Omit images. Retype all entries verbatim.

═══ RECORDS FOR THIS EXERCISE

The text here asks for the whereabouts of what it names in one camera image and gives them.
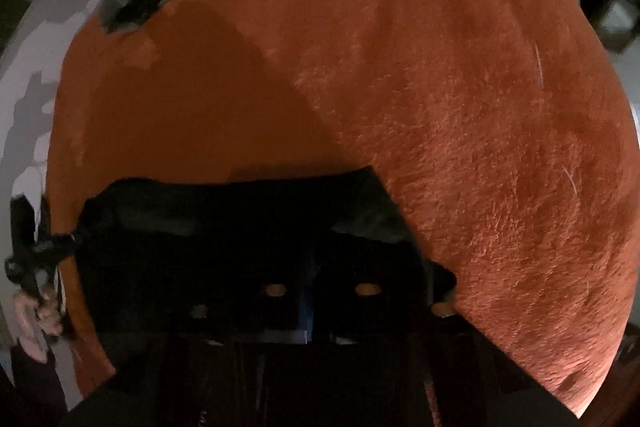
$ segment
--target orange fuzzy fabric
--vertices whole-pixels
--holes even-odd
[[[171,0],[110,36],[94,17],[63,67],[47,187],[65,232],[119,178],[368,165],[457,275],[460,312],[581,414],[634,295],[640,153],[575,0]],[[100,381],[73,261],[63,276]]]

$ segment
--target white scratch
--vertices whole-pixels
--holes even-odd
[[[566,167],[562,167],[562,170],[564,171],[564,174],[566,174],[566,177],[569,178],[569,181],[574,188],[575,196],[578,197],[578,189],[575,187],[574,179],[571,177],[571,174],[569,174],[569,171],[566,169]]]
[[[542,73],[542,62],[540,61],[540,51],[538,50],[538,45],[534,44],[536,47],[536,60],[538,61],[538,74],[540,75],[540,87],[545,87],[545,75]]]

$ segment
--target orange surface
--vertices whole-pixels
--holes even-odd
[[[457,275],[462,314],[580,414],[634,294],[640,153],[575,0],[171,0],[111,36],[94,18],[63,67],[47,187],[64,232],[126,176],[367,165]],[[73,261],[63,275],[99,381],[113,368]]]

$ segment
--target orange blanket
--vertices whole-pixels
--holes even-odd
[[[582,413],[634,295],[640,153],[575,0],[171,0],[111,36],[94,17],[63,67],[47,187],[64,232],[127,176],[367,165],[457,275],[462,314]],[[63,276],[79,379],[93,361],[100,382],[73,260]]]

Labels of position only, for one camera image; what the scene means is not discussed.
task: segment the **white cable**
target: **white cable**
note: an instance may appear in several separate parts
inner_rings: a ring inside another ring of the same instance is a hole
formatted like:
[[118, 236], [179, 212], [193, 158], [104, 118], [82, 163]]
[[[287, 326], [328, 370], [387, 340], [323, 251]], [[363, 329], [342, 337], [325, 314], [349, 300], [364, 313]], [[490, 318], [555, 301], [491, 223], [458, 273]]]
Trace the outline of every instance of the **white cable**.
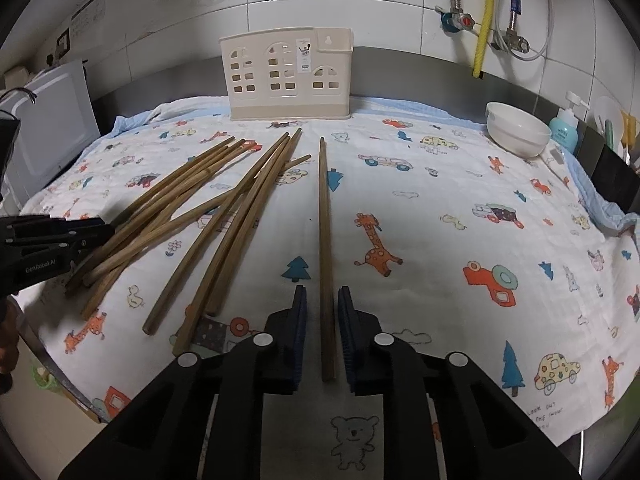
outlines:
[[531, 57], [522, 57], [519, 54], [516, 54], [513, 50], [510, 49], [509, 45], [507, 45], [504, 42], [504, 39], [502, 38], [502, 35], [500, 33], [500, 23], [498, 22], [498, 9], [500, 8], [500, 0], [495, 0], [496, 1], [496, 9], [494, 9], [494, 27], [495, 30], [497, 31], [496, 33], [496, 37], [498, 40], [498, 45], [500, 46], [500, 48], [502, 50], [505, 50], [507, 52], [509, 52], [514, 58], [519, 59], [521, 61], [534, 61], [536, 59], [538, 59], [539, 57], [541, 57], [545, 52], [546, 49], [548, 47], [549, 44], [549, 40], [551, 39], [551, 34], [553, 33], [554, 30], [554, 19], [555, 19], [555, 15], [554, 15], [554, 3], [553, 0], [547, 0], [548, 2], [548, 24], [547, 24], [547, 28], [546, 28], [546, 40], [545, 40], [545, 44], [542, 46], [542, 48], [534, 55]]
[[578, 474], [582, 476], [582, 459], [584, 458], [584, 431], [580, 432], [580, 463], [578, 464]]

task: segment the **white bowl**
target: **white bowl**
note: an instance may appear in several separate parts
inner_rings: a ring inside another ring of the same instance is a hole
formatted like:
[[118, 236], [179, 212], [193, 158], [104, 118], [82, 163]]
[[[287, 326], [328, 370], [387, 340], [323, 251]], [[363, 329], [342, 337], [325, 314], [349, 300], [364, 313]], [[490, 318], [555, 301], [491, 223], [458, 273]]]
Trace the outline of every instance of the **white bowl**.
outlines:
[[486, 127], [495, 142], [522, 158], [539, 155], [551, 138], [551, 130], [540, 119], [504, 103], [487, 104]]

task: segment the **label sticker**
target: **label sticker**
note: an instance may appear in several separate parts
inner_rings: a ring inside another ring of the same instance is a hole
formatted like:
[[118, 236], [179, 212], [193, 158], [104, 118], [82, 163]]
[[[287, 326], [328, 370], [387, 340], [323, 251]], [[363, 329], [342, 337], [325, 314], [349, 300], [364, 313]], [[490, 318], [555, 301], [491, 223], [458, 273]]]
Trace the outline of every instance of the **label sticker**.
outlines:
[[296, 40], [298, 72], [311, 72], [311, 40]]

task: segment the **yellow gas hose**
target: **yellow gas hose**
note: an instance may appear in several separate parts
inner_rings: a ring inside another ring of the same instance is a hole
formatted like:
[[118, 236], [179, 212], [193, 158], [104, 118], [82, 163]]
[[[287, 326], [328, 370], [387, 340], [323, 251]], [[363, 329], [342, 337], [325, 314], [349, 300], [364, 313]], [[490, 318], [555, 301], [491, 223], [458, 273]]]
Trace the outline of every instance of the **yellow gas hose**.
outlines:
[[474, 77], [480, 77], [482, 64], [484, 63], [484, 51], [486, 50], [486, 42], [489, 38], [489, 31], [494, 20], [494, 0], [484, 0], [484, 15], [482, 16], [482, 26], [480, 27], [480, 35], [478, 36], [478, 44], [476, 45], [476, 57], [474, 58]]

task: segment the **blue bottle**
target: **blue bottle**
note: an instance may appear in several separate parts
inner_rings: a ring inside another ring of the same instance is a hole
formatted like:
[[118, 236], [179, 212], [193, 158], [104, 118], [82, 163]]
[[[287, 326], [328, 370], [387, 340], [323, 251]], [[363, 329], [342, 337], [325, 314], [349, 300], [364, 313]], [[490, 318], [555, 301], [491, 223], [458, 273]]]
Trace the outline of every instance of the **blue bottle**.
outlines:
[[574, 114], [574, 106], [582, 104], [588, 108], [588, 105], [573, 92], [567, 92], [566, 98], [569, 107], [560, 108], [558, 116], [551, 119], [549, 129], [551, 138], [573, 153], [578, 144], [578, 118]]

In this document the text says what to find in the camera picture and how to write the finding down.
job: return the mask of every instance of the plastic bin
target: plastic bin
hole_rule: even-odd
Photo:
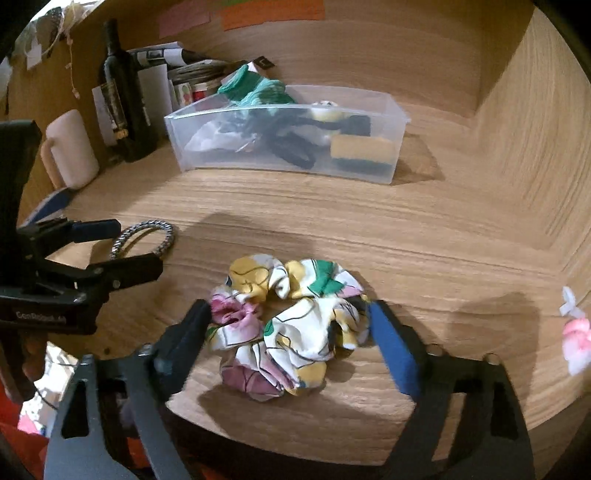
[[[230,106],[221,94],[165,117],[183,171],[254,168],[390,183],[410,120],[382,92],[291,85],[296,105]],[[338,106],[312,105],[329,101]]]

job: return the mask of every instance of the pink plush toy
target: pink plush toy
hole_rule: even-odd
[[[591,364],[591,324],[585,313],[577,307],[572,290],[562,289],[565,304],[560,307],[560,313],[574,317],[562,331],[562,352],[569,363],[569,373],[577,375]]]

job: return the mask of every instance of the pink sticky note
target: pink sticky note
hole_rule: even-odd
[[[160,38],[176,35],[189,28],[209,23],[210,20],[206,0],[186,0],[160,14]]]

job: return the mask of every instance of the bottle neck
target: bottle neck
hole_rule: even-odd
[[[119,43],[119,33],[117,32],[117,20],[111,19],[105,23],[105,37],[107,43],[107,53],[113,55],[121,50]]]

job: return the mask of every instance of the white bow
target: white bow
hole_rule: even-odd
[[[562,287],[562,298],[565,301],[565,304],[560,307],[560,314],[563,317],[570,315],[576,319],[586,318],[585,312],[577,307],[577,300],[570,288]]]

══════

EXERCISE ANSWER:
The text here asks for the whereabouts of what it names in one camera image and gives them.
$ segment
--target orange fuzzy fabric
--vertices whole-pixels
--holes even-odd
[[[171,0],[110,36],[94,17],[63,67],[47,187],[65,232],[119,178],[368,165],[457,275],[460,312],[581,414],[634,295],[640,153],[575,0]],[[100,381],[73,261],[63,276]]]

$ segment
--target white scratch
--vertices whole-pixels
--holes even-odd
[[[566,167],[562,167],[562,170],[564,171],[564,174],[566,174],[566,177],[569,178],[569,181],[574,188],[575,196],[578,197],[578,189],[575,187],[574,179],[571,177],[571,174],[569,174],[569,171],[566,169]]]
[[[542,73],[542,62],[540,61],[540,51],[538,50],[538,45],[534,44],[536,47],[536,60],[538,61],[538,74],[540,75],[540,87],[545,87],[545,75]]]

$ segment
--target orange surface
--vertices whole-pixels
--holes even-odd
[[[457,275],[462,314],[580,414],[634,294],[640,153],[575,0],[171,0],[111,36],[94,18],[63,67],[47,187],[64,232],[126,176],[367,165]],[[73,261],[63,275],[99,381],[113,368]]]

$ segment
--target orange blanket
--vertices whole-pixels
--holes even-odd
[[[582,413],[634,295],[640,153],[575,0],[171,0],[111,36],[94,17],[63,67],[47,187],[64,232],[127,176],[367,165],[457,275],[462,314]],[[63,276],[79,379],[93,361],[100,382],[73,260]]]

Labels of position only, for one camera image; what the scene means is not discussed.
task: segment the **white cable**
target: **white cable**
note: an instance may appear in several separate parts
inner_rings: a ring inside another ring of the same instance is a hole
formatted like:
[[118, 236], [179, 212], [193, 158], [104, 118], [82, 163]]
[[[287, 326], [328, 370], [387, 340], [323, 251]], [[363, 329], [342, 337], [325, 314], [349, 300], [364, 313]], [[490, 318], [555, 301], [491, 223], [458, 273]]]
Trace the outline of every instance of the **white cable**.
outlines:
[[531, 57], [522, 57], [519, 54], [516, 54], [513, 50], [510, 49], [509, 45], [507, 45], [504, 42], [504, 39], [502, 38], [502, 35], [500, 33], [500, 23], [498, 22], [498, 9], [500, 8], [500, 0], [495, 0], [496, 1], [496, 9], [494, 9], [494, 27], [495, 30], [497, 31], [496, 33], [496, 37], [498, 40], [498, 45], [500, 46], [500, 48], [502, 50], [505, 50], [507, 52], [509, 52], [514, 58], [519, 59], [521, 61], [534, 61], [536, 59], [538, 59], [539, 57], [541, 57], [545, 52], [546, 49], [548, 47], [549, 44], [549, 40], [551, 39], [551, 34], [553, 33], [554, 30], [554, 19], [555, 19], [555, 15], [554, 15], [554, 3], [553, 0], [547, 0], [548, 2], [548, 24], [547, 24], [547, 28], [546, 28], [546, 40], [545, 40], [545, 44], [542, 46], [542, 48], [534, 55]]
[[578, 474], [582, 476], [582, 459], [584, 458], [584, 431], [580, 432], [580, 463], [578, 464]]

task: segment the **white bowl**
target: **white bowl**
note: an instance may appear in several separate parts
inner_rings: a ring inside another ring of the same instance is a hole
formatted like:
[[118, 236], [179, 212], [193, 158], [104, 118], [82, 163]]
[[[287, 326], [328, 370], [387, 340], [323, 251]], [[363, 329], [342, 337], [325, 314], [349, 300], [364, 313]], [[490, 318], [555, 301], [491, 223], [458, 273]]]
Trace the outline of every instance of the **white bowl**.
outlines:
[[486, 127], [495, 142], [522, 158], [539, 155], [551, 138], [551, 130], [540, 119], [504, 103], [487, 104]]

task: segment the **label sticker**
target: **label sticker**
note: an instance may appear in several separate parts
inner_rings: a ring inside another ring of the same instance is a hole
formatted like:
[[118, 236], [179, 212], [193, 158], [104, 118], [82, 163]]
[[[287, 326], [328, 370], [387, 340], [323, 251]], [[363, 329], [342, 337], [325, 314], [349, 300], [364, 313]], [[490, 318], [555, 301], [491, 223], [458, 273]]]
Trace the outline of every instance of the **label sticker**.
outlines:
[[296, 40], [298, 72], [311, 72], [311, 40]]

task: segment the **yellow gas hose**
target: **yellow gas hose**
note: an instance may appear in several separate parts
inner_rings: a ring inside another ring of the same instance is a hole
formatted like:
[[118, 236], [179, 212], [193, 158], [104, 118], [82, 163]]
[[[287, 326], [328, 370], [387, 340], [323, 251]], [[363, 329], [342, 337], [325, 314], [349, 300], [364, 313]], [[490, 318], [555, 301], [491, 223], [458, 273]]]
Trace the outline of every instance of the **yellow gas hose**.
outlines:
[[474, 77], [480, 77], [482, 64], [484, 63], [484, 51], [486, 50], [486, 42], [489, 38], [489, 31], [494, 20], [494, 0], [484, 0], [484, 15], [482, 16], [482, 26], [480, 27], [480, 35], [478, 36], [478, 44], [476, 45], [476, 57], [474, 58]]

task: segment the **blue bottle**
target: **blue bottle**
note: an instance may appear in several separate parts
inner_rings: a ring inside another ring of the same instance is a hole
formatted like:
[[118, 236], [179, 212], [193, 158], [104, 118], [82, 163]]
[[[287, 326], [328, 370], [387, 340], [323, 251]], [[363, 329], [342, 337], [325, 314], [349, 300], [364, 313]], [[490, 318], [555, 301], [491, 223], [458, 273]]]
Trace the outline of every instance of the **blue bottle**.
outlines:
[[574, 114], [574, 106], [582, 104], [588, 108], [588, 105], [573, 92], [567, 92], [566, 98], [569, 107], [560, 108], [558, 116], [551, 119], [549, 129], [551, 138], [573, 153], [578, 144], [578, 118]]

In this document the text says what to find in the camera picture and how to write the finding down.
job: return the mask of every instance of the plastic bin
target: plastic bin
hole_rule: even-odd
Photo:
[[[230,106],[221,94],[165,117],[183,171],[254,168],[390,183],[410,120],[382,92],[291,85],[296,105]],[[338,106],[312,105],[329,101]]]

job: return the mask of every instance of the pink plush toy
target: pink plush toy
hole_rule: even-odd
[[[591,364],[591,324],[585,313],[577,307],[572,290],[562,289],[565,304],[560,307],[560,313],[574,317],[562,331],[562,352],[569,363],[569,373],[577,375]]]

job: return the mask of every instance of the pink sticky note
target: pink sticky note
hole_rule: even-odd
[[[160,38],[176,35],[189,28],[209,23],[210,20],[206,0],[186,0],[160,14]]]

job: return the mask of every instance of the bottle neck
target: bottle neck
hole_rule: even-odd
[[[119,43],[119,33],[117,32],[117,20],[111,19],[105,23],[105,37],[107,43],[107,53],[113,55],[121,50]]]

job: return the mask of every instance of the white bow
target: white bow
hole_rule: even-odd
[[[562,287],[562,298],[565,301],[565,304],[560,307],[560,314],[563,317],[570,315],[576,319],[586,318],[585,312],[577,307],[577,300],[570,288]]]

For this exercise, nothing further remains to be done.